1 Paulus, en Silvanus, en Timotheus, aan de Gemeente der Thessalonicensen, welke is in God, onzen Vader, en den Heere Jezus Christus:

2 Genade zij u, en vrede, van God, onzen Vader, en den Heere Jezus Christus.

3 Wij moeten God te allen tijd danken over u, broeders, gelijk billijk is, omdat uw geloof zeer wast, en dat de liefde eens iegelijken van u allen jegens elkander overvloedig wordt;

4 Alzo dat wij zelven van u roemen in de Gemeenten Gods, over uw lijdzaamheid en geloof in al uw vervolgingen en verdrukkingen, die gij verdraagt;

5 Een bewijs van Gods rechtvaardig oordeel, opdat gij waardig geacht wordt het Koninkrijk Gods, voor hetwelk gij ook lijdt;

6 Alzo het recht is bij God verdrukking te vergelden dengenen, die u verdrukken;

7 En u, die verdrukt wordt, verkwikking met ons, in de openbaring van den Heere Jezus van den hemel met de engelen Zijner kracht;

8 Met vlammend vuur wraak doende over degenen, die God niet kennen, en over degenen, die het Evangelie van onzen Heere Jezus Christus niet gehoorzaam zijn.

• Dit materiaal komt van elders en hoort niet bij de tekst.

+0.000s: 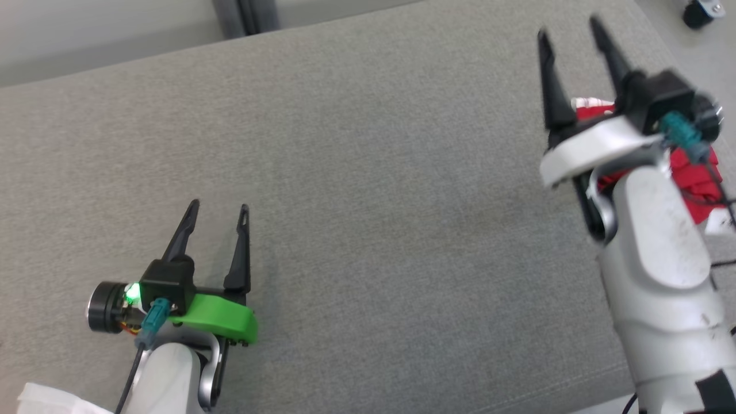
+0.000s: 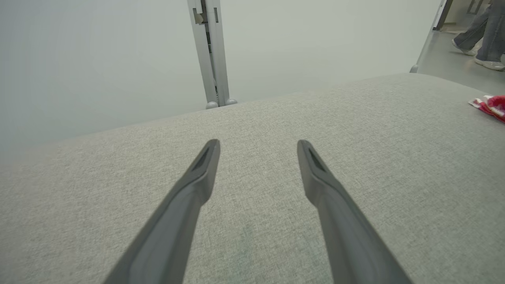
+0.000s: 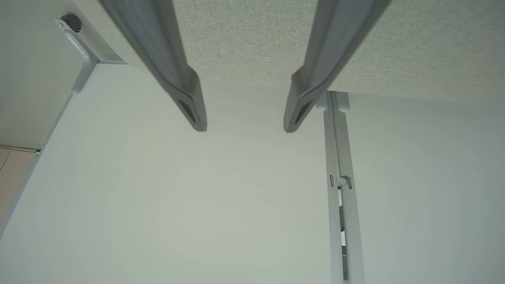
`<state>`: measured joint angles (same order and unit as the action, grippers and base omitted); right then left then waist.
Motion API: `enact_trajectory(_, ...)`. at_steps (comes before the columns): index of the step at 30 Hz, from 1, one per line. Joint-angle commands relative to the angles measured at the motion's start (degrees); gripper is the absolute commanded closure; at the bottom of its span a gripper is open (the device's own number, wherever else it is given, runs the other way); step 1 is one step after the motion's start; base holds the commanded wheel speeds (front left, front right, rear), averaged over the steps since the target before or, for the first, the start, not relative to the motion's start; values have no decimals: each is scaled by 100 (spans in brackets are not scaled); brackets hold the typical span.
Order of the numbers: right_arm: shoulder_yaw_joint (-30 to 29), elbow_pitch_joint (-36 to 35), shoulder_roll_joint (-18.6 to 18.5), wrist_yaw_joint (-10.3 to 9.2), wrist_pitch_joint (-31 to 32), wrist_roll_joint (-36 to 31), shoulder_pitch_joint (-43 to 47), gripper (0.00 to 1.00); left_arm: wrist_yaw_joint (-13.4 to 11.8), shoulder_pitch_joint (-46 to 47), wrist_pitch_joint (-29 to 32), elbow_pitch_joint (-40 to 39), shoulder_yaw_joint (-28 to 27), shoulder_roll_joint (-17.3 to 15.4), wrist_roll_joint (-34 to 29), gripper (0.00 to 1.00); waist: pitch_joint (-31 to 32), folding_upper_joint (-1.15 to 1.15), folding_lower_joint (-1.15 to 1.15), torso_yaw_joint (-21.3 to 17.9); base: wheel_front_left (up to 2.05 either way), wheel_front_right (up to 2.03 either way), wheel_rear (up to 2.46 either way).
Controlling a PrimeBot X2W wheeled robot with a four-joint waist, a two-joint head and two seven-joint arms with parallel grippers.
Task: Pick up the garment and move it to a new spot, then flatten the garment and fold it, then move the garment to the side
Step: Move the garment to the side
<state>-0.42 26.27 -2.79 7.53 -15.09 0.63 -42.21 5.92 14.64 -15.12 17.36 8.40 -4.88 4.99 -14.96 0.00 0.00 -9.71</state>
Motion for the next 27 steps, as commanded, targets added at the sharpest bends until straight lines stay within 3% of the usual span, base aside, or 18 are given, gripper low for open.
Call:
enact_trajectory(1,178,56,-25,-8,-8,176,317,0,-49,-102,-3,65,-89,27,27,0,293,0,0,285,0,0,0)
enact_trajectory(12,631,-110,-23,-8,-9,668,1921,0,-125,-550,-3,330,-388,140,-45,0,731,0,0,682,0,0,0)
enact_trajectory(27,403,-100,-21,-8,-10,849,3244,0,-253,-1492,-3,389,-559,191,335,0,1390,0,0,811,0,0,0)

9 Dewelken zullen tot straf lijden het eeuwig verderf, van het aangezicht des Heeren, en van de heerlijkheid Zijner sterkte,

10 Wanneer Hij zal gekomen zijn, om verheerlijkt te worden in Zijn heiligen, en wonderbaar te worden in allen, die geloven (overmits onze getuigenis onder u is geloofd geworden) in dien dag.

11 Waarom wij ook altijd bidden voor u, dat onze God u waardig achte der roeping, en vervulle al het welbehagen Zijner goedigheid, en het werk des geloofs met kracht.

12 Opdat de Naam van onzen Heere Jezus Christus verheerlijkt worde in u, en gij in Hem, naar de genade van onzen God en den Heere Jezus Christus.

1 Paul, and Silvanus, and Timothy, unto the church of the Thessalonians in God our Father and the Lord Jesus Christ; 2 Grace to you and peace from God the Father and the Lord Jesus Christ.

3 We are bound to give thanks to God always for you, brethren, even as it is meet, for that your faith groweth exceedingly, and the love of each one of you all toward one another aboundeth; 4 so that we ourselves glory in you in the churches of God for your patience and faith in all your persecutions and in the afflictions which ye endure; 5 which is a manifest token of the righteous judgment of God; to the end that ye may be counted worthy of the kingdom of God, for which ye also suffer: 6 if so be that it is a righteous thing with God to recompense affliction to them that afflict you, 7 and to you that are afflicted rest with us, at the revelation of the Lord Jesus from heaven with the angels of his power in flaming fire, 8 rendering vengeance to them that know not God, and to them that obey not the gospel of our Lord Jesus: 9 who shall suffer punishment, even eternal destruction from the face of the Lord and from the glory of his might, 10 when he shall come to be glorified in his saints, and to be marvelled at in all them that believed (because our testimony unto you was believed) in that day. 11 To which end we also pray always for you, that our God may count you worthy of your calling, and fulfil every desire of goodness and every work of faith, with power; 12 that the name of our Lord Jesus may be glorified in you, and ye in him, according to the grace of our God and the Lord Jesus Christ.